Extra: using functional programming with the apply family of functions
Although loops are powerful, control structures like for loops and while loops don’t return a value. If the purpose of a loop is to build up a vector of results – one for each iteration of the loop – you will need to assign the value inside each iteration. It might look like this:
for (i in 1:10) {
foo[i] <- my_func(i) # assign the value of the vector foo
}
Functions like my_func(), of course, can return values.
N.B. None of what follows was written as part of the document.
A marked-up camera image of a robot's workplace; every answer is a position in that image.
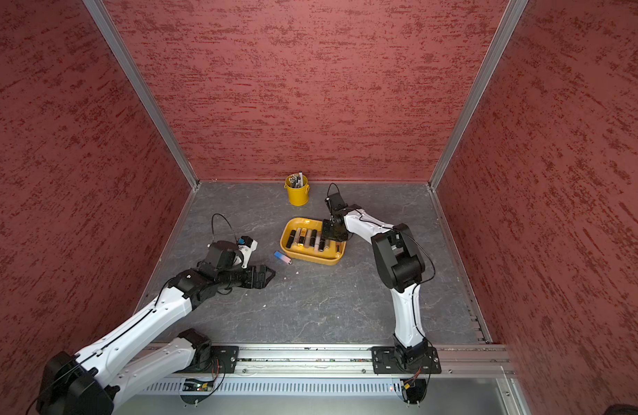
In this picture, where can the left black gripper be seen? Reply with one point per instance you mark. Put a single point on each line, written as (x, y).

R is a language that follows a functional programming paradigm. In keeping with that style of programming, the preferred approach for many tasks is to use a function from the apply family of functions instead of a looping control structure.
The apply version of the for loop above would look like this
foo <- sapply(1:10,my_func)
To find out what these functions are, simply type ??apply. The following output results:
base::apply Apply Functions Over Array Margins
Aliases: apply
base::by Apply a Function to a Data Frame Split by
Factors
base::eapply Apply a Function Over Values in an Environment
Aliases: eapply
base::lapply Apply a Function over a List or Vector
Aliases: lapply, sapply, vapply
base::mapply Apply a Function to Multiple List or Vector
Arguments
Aliases: mapply
base::rapply Recursively Apply a Function to a List
Aliases: rapply
base::.subset Internal Objects in Package 'base'
Aliases: .mapply
base::tapply Apply a Function Over a Ragged Array
Aliases: tapply
Although there are numerous functions in the apply family of functions, there are two functions that are used very often. They are (1) apply and (2) lapply. For that reason, we will focus on their usage below.
apply
From the manual,
apply package:base R Documentation
Apply Functions Over Array Margins
Description:
Returns a vector or array or list of values obtained by applying a
function to margins of an array or matrix.
Usage:
apply(X, MARGIN, FUN, ...)
From the usage, we know that apply() requires 3 components: a data frame or matrix x, a margin and a function to apply along the margins. So what are margins?
Simply, margins refer to rows and/or columns. For example:
(Taken from https://nsaunders.wordpress.com/2010/08/20/a-brief-introduction-to-apply-in-r/)
# create a matrix of 10 rows x 2 columns
m <- matrix(c(1:10, 11:20), nrow = 10, ncol = 2)
# mean of the rows
apply(m, 1, mean)
[1] 6 7 8 9 10 11 12 13 14 15
# mean of the columns
apply(m, 2, mean)
[1] 5.5 15.5
If we want to apply the function along the rows, then the margin is “1”. Similarly, if we want to apply the function along the columns, then the margin will be two. We can apply a value along both rows and columns (that is, to every single element) by specifying the margin to be both “1” and “2” (that is, c(1,2)).
lapply
From the manual
lapply package:base R Documentation
Apply a Function over a List or Vector
Description:
‘lapply’ returns a list of the same length as ‘X’, each element of
which is the result of applying ‘FUN’ to the corresponding element
of ‘X’.
Because it is quite well explained, it is easy to see what lapply() is used for. While apply() is used for dataframes or matrices, lapply() is used for lists. The following example will illustrate what lapply() does:
(Taken from https://nsaunders.wordpress.com/2010/08/20/a-brief-introduction-to-apply-in-r/)
# create a list with 2 elements
l <- list(a = 1:10, b = 11:20)
# the mean of the values in each element
lapply(l, mean)
$a
[1] 5.5
$b
[1] 15.5
# the sum of the values in each element
lapply(l, sum)
$a
[1] 55
$b
[1] 155
sapply()
The
sapply()function provides a wrapper aroundlapplyto return a simple vector or matrix instead of a list
Key Points
Control structures allow us to automate tasks in R, as long as certain conditions are met.
If-else differs from for and while loops in that the block of code evaluated depends on the result of the logical test.
The apply family of functions are a powerful way of replacing loops in R.